Döndü: Son üç-dört yıldır Türkiye ve Dünya şampiyonluğum var. Daha önce Brezilya’da Dünya ikinciliğim oldu. Amerika’da Dünya birinciliğim ve Dünya ikinciliğim oldu. Gürcistan’da yine birinci ve ikinci oldum. Bu sene Kazakistan’da birinci ve ikinci oldum. Çok değişik bir şey oldu. Normalde bize Bench Pres ve toplamda madalya veriyorlardı. Bu kez de her dalda madalya verdiler. Benim için önemli olan toplamda Bench Preste birinci ve ikinci, diğer dallarda ikinci olmanın gururunu yaşıyorum.



Şule: Şimdiye kadar yaklaşık kaç ülke gezdin?



Döndü: 15-20 ülke olmuştur diye düşünüyorum.



Şule: Spor yapmanın birtakım zorlukları var mı? Çok uzun dönem spor yapanların ileride çok ciddi sağlık sorunları yaşayabilecekleri söyleniyor, bu doğru mu acaba?



Döndü: Her şeyin bir zorluğu var.
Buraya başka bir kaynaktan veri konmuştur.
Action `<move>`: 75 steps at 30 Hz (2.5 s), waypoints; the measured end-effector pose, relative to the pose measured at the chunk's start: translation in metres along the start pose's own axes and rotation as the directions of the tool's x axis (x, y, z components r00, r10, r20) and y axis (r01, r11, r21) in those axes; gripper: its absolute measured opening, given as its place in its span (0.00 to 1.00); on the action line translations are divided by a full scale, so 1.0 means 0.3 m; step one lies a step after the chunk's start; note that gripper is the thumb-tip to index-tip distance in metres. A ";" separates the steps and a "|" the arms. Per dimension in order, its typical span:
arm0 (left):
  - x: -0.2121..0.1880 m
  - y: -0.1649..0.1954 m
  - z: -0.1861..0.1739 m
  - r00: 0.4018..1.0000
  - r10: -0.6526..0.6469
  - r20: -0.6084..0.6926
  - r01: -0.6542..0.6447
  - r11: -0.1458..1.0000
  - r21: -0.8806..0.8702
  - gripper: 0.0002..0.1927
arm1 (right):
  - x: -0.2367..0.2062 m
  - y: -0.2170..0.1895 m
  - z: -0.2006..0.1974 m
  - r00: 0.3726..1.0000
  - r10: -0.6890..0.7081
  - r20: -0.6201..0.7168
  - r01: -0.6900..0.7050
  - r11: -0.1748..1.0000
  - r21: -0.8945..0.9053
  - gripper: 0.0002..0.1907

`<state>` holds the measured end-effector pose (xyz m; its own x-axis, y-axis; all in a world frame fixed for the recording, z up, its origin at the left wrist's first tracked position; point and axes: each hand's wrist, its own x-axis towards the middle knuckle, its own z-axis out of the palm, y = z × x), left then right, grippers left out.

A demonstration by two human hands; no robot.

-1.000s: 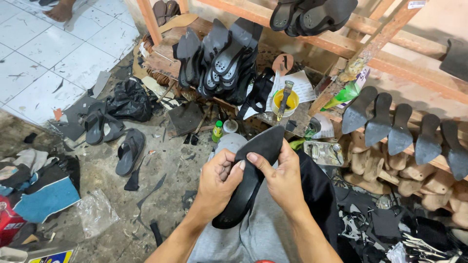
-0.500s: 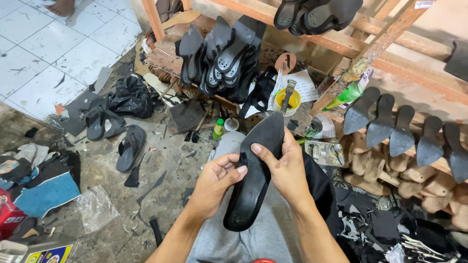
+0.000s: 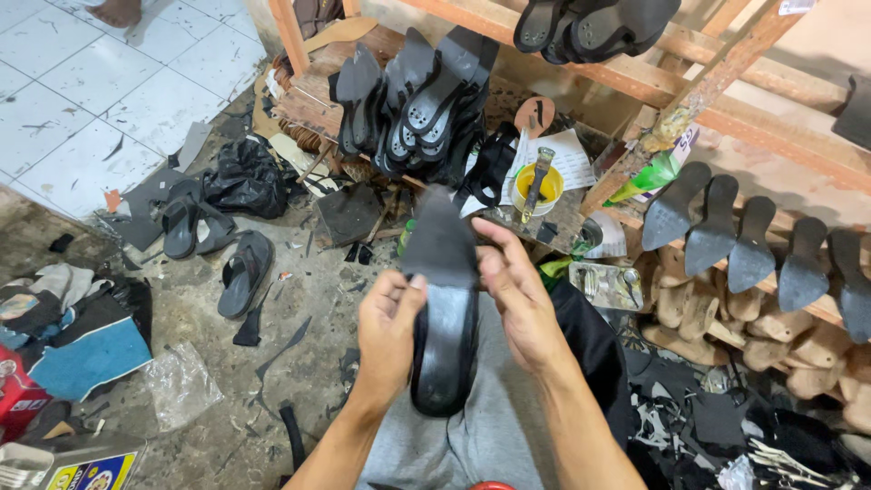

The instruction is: The person assembles black flip-flops by attaching straps to soles. They use scissors to trim excess strap material and place finished slippers on a wooden shelf.

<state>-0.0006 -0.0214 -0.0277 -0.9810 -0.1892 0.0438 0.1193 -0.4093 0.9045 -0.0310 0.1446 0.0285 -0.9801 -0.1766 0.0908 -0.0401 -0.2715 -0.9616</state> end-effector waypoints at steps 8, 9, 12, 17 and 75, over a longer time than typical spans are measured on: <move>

Bilinçli yapılan spor kesinlikle zararlı değil. Hatta kadınlara özellikle tavsiye ederim. 45-50 yaşından sonra kemik erimesi gibi sorunlarla karşılaşıyoruz ya. Eğer bir kadın sporcuysa, bu yaştan sonra asla böyle bir sorunla karşılaşmıyor. Daha güzel besleniyor, daha düzenli bir hayatı oluyor. Yemesine ve içmesine çok dikkat ediyor. Vücut fit kalıyor. 17 yıldan beri spor yapıyorum, sadece 6 kilo aldım. 52 kiloyla başladım. Şimdi 57-58 kilo arasında gidip geliyorum. Bazan 55-54 kiloya düştüğüm oluyor. Vücudun düzeni açısından son derece faydalı. Zorlukları var mı? Evet. Zaman ayırman, fedakârlık yapman, bir sürü programı aksatman lazım. Sırf yarışmaya gideceğim diye, bu sene tatil yapamadım.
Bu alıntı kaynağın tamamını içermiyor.